Abstract

The discovery that oxidized vitamin C, dehydroascorbate (DHA), can induce oxidative stress and cell death in cancer cells has rekindled interest in the use of high dose vitamin C (VC) as a cancer therapy. However, high dose VC has shown limited efficacy in clinical trials, possibly due to the decreased bioavailability of oral VC. Because human erythrocytes express high levels of Glut1, take up DHA, and reduce it to VC, we tested how erythrocytes might impact high dose VC therapies.
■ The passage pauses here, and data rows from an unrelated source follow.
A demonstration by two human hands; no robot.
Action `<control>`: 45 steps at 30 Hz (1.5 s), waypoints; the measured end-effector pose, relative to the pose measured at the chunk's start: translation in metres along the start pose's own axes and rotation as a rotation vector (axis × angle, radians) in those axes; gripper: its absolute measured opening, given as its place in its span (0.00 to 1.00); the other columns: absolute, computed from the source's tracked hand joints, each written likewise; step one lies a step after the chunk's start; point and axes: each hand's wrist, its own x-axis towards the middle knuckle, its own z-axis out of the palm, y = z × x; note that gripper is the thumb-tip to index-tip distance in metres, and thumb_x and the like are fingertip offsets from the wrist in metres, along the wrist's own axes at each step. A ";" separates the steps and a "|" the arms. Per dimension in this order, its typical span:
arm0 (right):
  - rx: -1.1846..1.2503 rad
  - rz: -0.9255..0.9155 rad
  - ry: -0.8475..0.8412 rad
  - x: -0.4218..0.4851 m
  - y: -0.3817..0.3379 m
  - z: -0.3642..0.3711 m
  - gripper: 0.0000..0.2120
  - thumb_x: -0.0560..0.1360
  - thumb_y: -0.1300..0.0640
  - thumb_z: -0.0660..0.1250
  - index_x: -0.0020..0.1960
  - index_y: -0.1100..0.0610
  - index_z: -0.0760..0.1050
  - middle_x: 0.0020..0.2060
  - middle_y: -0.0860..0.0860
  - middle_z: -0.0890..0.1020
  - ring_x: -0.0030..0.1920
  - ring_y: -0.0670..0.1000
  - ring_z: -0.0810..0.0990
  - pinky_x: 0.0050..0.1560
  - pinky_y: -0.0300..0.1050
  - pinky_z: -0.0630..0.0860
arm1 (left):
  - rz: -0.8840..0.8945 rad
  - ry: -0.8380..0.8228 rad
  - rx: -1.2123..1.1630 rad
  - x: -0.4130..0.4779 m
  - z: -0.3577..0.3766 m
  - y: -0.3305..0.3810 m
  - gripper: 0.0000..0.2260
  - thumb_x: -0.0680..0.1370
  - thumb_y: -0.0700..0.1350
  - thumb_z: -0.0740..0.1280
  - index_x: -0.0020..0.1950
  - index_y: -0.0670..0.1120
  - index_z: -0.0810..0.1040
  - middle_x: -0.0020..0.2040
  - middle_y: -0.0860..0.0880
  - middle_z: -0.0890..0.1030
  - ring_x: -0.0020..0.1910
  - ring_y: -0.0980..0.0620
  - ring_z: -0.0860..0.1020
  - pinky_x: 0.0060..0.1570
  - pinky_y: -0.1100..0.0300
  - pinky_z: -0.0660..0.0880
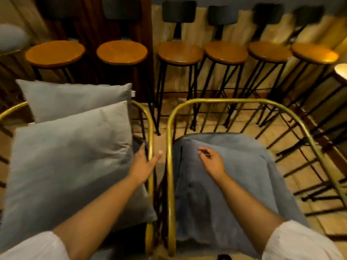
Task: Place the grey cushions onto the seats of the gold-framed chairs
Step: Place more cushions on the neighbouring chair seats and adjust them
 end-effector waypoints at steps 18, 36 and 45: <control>0.090 0.684 -0.025 0.055 0.282 -0.179 0.53 0.64 0.37 0.73 0.78 0.51 0.46 0.77 0.55 0.57 0.74 0.60 0.61 0.72 0.54 0.62 | -0.552 -0.159 -0.160 0.074 0.227 -0.051 0.36 0.73 0.56 0.68 0.77 0.47 0.58 0.75 0.42 0.64 0.71 0.40 0.67 0.69 0.48 0.65; 0.278 0.459 -0.028 0.079 0.279 -0.250 0.44 0.58 0.38 0.77 0.70 0.48 0.68 0.64 0.49 0.77 0.61 0.54 0.77 0.60 0.54 0.76 | -0.616 -0.064 -0.247 0.035 0.265 -0.021 0.36 0.71 0.50 0.73 0.74 0.45 0.61 0.70 0.43 0.70 0.66 0.41 0.71 0.61 0.50 0.70; 0.205 0.510 -0.071 0.069 0.316 -0.269 0.40 0.66 0.49 0.76 0.73 0.49 0.62 0.69 0.53 0.72 0.66 0.58 0.73 0.63 0.53 0.73 | -0.731 -0.091 -0.306 -0.002 0.307 -0.035 0.45 0.65 0.52 0.77 0.75 0.49 0.56 0.70 0.41 0.70 0.65 0.39 0.72 0.60 0.48 0.72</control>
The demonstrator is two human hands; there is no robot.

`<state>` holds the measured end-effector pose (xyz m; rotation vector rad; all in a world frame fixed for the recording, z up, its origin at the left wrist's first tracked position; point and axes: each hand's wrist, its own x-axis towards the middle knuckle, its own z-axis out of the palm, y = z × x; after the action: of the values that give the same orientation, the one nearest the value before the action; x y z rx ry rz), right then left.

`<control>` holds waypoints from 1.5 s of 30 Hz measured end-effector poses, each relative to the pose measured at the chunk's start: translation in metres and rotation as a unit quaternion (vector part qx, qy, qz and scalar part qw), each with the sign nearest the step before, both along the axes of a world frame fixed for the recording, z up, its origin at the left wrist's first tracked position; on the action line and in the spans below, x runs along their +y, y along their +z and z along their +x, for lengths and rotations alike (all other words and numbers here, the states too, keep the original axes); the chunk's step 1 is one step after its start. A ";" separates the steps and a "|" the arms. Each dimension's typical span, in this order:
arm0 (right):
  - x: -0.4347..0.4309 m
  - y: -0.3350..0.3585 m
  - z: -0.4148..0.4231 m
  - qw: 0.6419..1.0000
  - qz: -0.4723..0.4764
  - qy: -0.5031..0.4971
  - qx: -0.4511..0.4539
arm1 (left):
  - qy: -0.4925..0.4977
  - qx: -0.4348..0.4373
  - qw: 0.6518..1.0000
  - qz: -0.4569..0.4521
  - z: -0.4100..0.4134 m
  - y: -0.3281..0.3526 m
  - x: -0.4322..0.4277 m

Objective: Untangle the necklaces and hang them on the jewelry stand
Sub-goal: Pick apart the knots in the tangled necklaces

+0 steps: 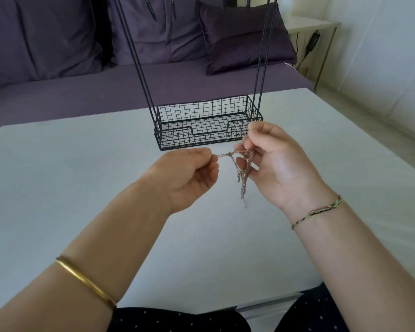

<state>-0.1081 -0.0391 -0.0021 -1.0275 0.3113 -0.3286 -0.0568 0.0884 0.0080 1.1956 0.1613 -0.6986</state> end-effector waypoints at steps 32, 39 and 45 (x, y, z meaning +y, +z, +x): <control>0.009 -0.005 -0.002 0.855 -0.518 -0.001 0.009 | 0.069 -0.136 0.984 0.095 0.003 0.004 0.000; 0.013 -0.004 -0.002 0.921 -0.389 0.004 -0.019 | 0.040 -0.167 0.969 0.179 0.001 0.006 -0.002; 0.011 -0.004 0.000 0.970 -0.240 -0.011 0.021 | -0.016 -0.067 0.993 0.093 0.002 0.004 0.007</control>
<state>-0.1081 -0.0279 -0.0064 -1.5097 0.2869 -0.4128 -0.0551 0.0955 0.0118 1.4222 0.0976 -0.6396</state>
Cancer cells are protected from VC-mediated cell death when co-cultured with physiologically relevant numbers of erythrocytes. Pharmacological doses of VC induce oxidative stress, GSH depletion, and increased glucose flux through the oxidative pentose phosphate pathway (PPP) in erythrocytes. Incubation of erythrocytes with VC induced hemolysis, which was exacerbated in erythrocytes from glucose-6-phosphate dehydrogenase (G6PD) patients and rescued by antioxidants. Thus, erythrocytes protect cancer cells from VC-induced oxidative stress and undergo hemolysis in vitro, despite activation of the PPP. These results have implications on the use of high dose VC in ongoing clinical trials and highlight the importance of the PPP in the response to oxidative stress.